• _ACTIVITY_:
Set down the entries exactly. No line may differ from its source.

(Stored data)

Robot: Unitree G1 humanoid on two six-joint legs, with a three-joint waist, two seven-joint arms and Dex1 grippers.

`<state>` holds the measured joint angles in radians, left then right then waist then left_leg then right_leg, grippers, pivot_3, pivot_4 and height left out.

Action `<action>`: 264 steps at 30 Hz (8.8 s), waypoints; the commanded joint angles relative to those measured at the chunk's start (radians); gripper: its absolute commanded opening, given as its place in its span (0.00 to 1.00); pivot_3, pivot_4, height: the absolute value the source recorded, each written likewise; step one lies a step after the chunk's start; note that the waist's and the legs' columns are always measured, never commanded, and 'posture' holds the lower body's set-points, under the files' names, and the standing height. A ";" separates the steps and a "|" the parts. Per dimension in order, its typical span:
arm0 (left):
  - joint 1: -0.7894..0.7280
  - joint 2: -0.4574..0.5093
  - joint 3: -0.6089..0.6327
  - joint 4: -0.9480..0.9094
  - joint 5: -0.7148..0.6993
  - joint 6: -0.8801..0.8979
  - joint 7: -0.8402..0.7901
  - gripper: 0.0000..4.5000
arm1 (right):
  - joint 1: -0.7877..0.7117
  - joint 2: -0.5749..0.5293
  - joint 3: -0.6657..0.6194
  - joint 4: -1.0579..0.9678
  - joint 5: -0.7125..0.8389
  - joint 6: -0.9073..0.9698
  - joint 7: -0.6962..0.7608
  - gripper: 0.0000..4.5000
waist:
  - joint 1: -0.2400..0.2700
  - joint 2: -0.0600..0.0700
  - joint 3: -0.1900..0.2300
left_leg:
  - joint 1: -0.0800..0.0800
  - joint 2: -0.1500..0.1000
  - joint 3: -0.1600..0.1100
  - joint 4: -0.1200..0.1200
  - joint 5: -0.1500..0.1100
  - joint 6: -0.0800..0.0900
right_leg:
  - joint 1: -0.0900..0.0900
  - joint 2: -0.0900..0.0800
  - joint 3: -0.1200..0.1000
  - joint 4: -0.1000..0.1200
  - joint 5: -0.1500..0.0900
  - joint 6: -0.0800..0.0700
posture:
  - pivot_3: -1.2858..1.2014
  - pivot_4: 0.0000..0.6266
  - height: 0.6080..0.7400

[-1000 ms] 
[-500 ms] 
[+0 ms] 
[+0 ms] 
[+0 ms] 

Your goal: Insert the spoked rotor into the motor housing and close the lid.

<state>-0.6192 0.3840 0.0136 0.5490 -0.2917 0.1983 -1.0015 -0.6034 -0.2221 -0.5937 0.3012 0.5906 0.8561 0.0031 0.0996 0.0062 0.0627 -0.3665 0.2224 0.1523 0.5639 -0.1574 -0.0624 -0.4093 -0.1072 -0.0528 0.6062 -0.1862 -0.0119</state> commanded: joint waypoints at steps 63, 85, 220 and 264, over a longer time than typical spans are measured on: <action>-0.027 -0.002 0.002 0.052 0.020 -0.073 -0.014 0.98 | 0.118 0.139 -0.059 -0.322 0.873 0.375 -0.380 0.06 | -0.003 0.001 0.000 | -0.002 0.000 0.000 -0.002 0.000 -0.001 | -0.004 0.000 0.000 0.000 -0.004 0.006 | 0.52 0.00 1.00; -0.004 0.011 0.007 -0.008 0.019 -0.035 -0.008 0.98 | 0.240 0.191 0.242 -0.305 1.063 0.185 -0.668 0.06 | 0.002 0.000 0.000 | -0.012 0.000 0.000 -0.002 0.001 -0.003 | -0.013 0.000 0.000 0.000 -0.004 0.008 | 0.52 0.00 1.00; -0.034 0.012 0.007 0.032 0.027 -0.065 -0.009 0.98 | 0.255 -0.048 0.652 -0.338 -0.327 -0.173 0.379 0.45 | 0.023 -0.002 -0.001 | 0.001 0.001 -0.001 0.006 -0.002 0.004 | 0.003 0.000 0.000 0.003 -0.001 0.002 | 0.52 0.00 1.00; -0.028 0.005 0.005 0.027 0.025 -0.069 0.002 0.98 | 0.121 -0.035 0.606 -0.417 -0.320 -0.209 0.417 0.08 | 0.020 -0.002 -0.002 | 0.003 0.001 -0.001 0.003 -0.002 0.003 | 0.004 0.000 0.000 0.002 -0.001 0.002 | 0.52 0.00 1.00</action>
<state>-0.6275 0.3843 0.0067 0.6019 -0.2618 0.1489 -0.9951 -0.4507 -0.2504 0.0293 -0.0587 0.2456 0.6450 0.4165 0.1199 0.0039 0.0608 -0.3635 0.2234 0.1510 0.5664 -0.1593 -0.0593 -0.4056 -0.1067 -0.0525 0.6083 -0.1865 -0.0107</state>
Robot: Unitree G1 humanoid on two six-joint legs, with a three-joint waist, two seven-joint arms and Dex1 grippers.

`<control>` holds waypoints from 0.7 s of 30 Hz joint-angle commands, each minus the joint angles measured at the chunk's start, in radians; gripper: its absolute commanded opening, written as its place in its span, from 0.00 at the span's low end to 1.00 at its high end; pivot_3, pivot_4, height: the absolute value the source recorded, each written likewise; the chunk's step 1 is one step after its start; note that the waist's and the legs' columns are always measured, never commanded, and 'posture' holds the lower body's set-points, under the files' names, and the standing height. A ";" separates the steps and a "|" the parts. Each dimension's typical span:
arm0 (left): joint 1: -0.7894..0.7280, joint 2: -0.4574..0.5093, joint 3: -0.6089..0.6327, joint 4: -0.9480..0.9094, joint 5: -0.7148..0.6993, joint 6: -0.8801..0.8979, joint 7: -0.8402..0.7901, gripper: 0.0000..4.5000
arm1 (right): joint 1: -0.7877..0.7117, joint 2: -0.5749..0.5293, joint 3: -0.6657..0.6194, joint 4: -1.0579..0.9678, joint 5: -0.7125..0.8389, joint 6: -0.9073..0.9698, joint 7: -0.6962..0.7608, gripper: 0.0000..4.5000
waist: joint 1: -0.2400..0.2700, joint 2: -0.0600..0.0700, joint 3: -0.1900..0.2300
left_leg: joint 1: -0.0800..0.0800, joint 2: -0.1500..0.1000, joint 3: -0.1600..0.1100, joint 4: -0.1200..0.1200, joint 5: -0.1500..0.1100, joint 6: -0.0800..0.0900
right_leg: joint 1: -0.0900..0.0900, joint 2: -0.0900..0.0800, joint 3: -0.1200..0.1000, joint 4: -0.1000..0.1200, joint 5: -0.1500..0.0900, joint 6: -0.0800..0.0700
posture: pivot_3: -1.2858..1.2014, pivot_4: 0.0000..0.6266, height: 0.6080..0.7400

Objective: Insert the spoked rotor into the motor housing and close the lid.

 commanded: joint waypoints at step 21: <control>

• _TASK OUTPUT_:
Robot: Unitree G1 humanoid on two six-joint legs, with a three-joint waist, two seven-joint arms and Dex1 grippers.

`<state>` holds the measured joint angles in radians, left then right then waist then left_leg then right_leg, grippers, pivot_3, pivot_4 and height left out.

Action `<action>`: 264 steps at 30 Hz (8.8 s), waypoints; the commanded joint angles relative to those measured at the chunk's start (radians); gripper: its absolute commanded opening, given as its place in its span (0.00 to 1.00); pivot_3, pivot_4, height: the absolute value the source recorded, each written likewise; step one lies a step after the chunk's start; note that the waist's and the legs' columns are always measured, never commanded, and 'posture' holds the lower body's set-points, under the files' names, and the standing height. A ";" separates the steps and a "|" the parts. Per dimension in order, its typical span:
arm0 (left):
  - joint 1: -0.7894..0.7280
  - joint 2: -0.4574..0.5093
  - joint 3: -0.6089..0.6327
  - joint 4: -0.9480..0.9094
  - joint 5: -0.7148..0.6993
  - joint 6: -0.8801..0.8979
  - joint 7: -0.8402..0.7901
  - gripper: 0.0000..4.5000
arm1 (right):
  - joint 1: -0.7877..0.7117
  - joint 2: -0.5749..0.5293
  - joint 3: -0.6657..0.6194
  - joint 4: -1.0579..0.9678
  - joint 5: -0.7125..0.8389
  - joint 6: -0.9073..0.9698
  - joint 7: -0.6962..0.7608
  - gripper: 0.0000..4.5000
waist:
  - joint 1: -0.2400..0.2700
  - joint 2: -0.0600..0.0700
  - joint 3: -0.1900..0.2300
left_leg:
  - joint 1: -0.0800..0.0800
  - joint 2: -0.1500..0.1000
  - joint 3: -0.1600..0.1100
  - joint 4: -0.1200..0.1200
  - joint 5: -0.1500..0.1100
  - joint 6: -0.0800..0.0900
right_leg:
  - joint 1: -0.0900..0.0900
  - joint 2: -0.0900..0.0800
  - joint 3: -0.1200..0.1000
  - joint 4: -0.1000..0.1200
  - joint 5: -0.1500..0.0900
  - joint 6: -0.0800..0.0700
posture:
  - pivot_3: -1.2858..1.2014
  - pivot_4: 0.0000..0.6266
  - height: 0.6080..0.7400

[-1000 ms] 
[-500 ms] 
[+0 ms] 
[+0 ms] 
[+0 ms] 

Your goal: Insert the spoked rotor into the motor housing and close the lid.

<state>-0.6192 0.3840 0.0136 0.5490 -0.2917 0.1983 -1.0015 -0.6034 -0.2221 -0.5937 0.3012 0.5906 0.8561 0.0031 0.0996 0.0062 0.0627 -0.3665 0.2224 0.1523 0.5639 -0.1574 -0.0624 -0.4093 -0.1072 -0.0528 0.6062 -0.1862 -0.0119</state> commanded: joint waypoints at steps 63, 85, 220 and 264, over a longer time than typical spans are measured on: <action>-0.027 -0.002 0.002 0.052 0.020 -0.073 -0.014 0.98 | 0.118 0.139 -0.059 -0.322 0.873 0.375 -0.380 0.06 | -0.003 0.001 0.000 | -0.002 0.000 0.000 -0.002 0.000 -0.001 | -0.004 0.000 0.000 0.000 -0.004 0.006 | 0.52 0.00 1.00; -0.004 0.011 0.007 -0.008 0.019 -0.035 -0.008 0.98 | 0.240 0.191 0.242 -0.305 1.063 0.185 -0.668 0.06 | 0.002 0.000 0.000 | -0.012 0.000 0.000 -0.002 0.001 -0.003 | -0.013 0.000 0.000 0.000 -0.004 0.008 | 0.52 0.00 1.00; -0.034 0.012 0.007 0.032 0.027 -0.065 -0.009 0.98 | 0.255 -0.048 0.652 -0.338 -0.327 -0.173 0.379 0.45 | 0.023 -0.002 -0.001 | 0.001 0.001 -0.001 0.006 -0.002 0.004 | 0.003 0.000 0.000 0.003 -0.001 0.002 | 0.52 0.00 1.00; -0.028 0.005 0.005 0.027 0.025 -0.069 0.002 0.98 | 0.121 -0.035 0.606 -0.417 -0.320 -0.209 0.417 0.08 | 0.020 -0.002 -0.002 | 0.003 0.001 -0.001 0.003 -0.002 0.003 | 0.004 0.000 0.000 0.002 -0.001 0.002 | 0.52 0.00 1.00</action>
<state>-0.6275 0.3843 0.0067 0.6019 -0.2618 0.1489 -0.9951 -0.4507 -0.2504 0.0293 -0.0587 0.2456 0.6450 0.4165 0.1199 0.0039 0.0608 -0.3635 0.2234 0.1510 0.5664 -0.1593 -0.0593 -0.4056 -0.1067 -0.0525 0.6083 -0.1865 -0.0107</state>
Robot: Unitree G1 humanoid on two six-joint legs, with a three-joint waist, two seven-joint arms and Dex1 grippers.

`<control>` holds waypoints from 0.7 s of 30 Hz joint-angle commands, each minus the joint angles measured at the chunk's start, in radians; gripper: its absolute commanded opening, written as its place in its span, from 0.00 at the span's low end to 1.00 at its high end; pivot_3, pivot_4, height: the absolute value the source recorded, each written likewise; the chunk's step 1 is one step after its start; note that the waist's and the legs' columns are always measured, never commanded, and 'posture' holds the lower body's set-points, under the files' names, and the standing height. A ";" separates the steps and a "|" the parts. Each dimension's typical span:
arm0 (left): joint 1: -0.7894..0.7280, joint 2: -0.4574..0.5093, joint 3: -0.6089..0.6327, joint 4: -0.9480..0.9094, joint 5: -0.7148..0.6993, joint 6: -0.8801..0.8979, joint 7: -0.8402..0.7901, gripper: 0.0000..4.5000
arm1 (right): joint 1: -0.7877..0.7117, joint 2: -0.5749..0.5293, joint 3: -0.6657..0.6194, joint 4: -1.0579..0.9678, joint 5: -0.7125..0.8389, joint 6: -0.9073..0.9698, joint 7: -0.6962..0.7608, gripper: 0.0000..4.5000
waist: joint 1: -0.2400..0.2700, joint 2: -0.0600..0.0700, joint 3: -0.1900..0.2300
left_leg: joint 1: -0.0800..0.0800, joint 2: -0.1500..0.1000, joint 3: -0.1600..0.1100, joint 4: -0.1200..0.1200, joint 5: -0.1500..0.1100, joint 6: -0.0800..0.0900
right_leg: joint 1: -0.0900..0.0900, joint 2: -0.0900..0.0800, joint 3: -0.1200..0.1000, joint 4: -0.1000..0.1200, joint 5: -0.1500..0.0900, joint 6: -0.0800..0.0700
posture: pivot_3: -1.2858..1.2014, pivot_4: 0.0000..0.6266, height: 0.6080..0.7400

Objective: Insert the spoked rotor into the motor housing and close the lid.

 commanded: joint waypoints at step 21: <control>

The response to this exercise is now complete.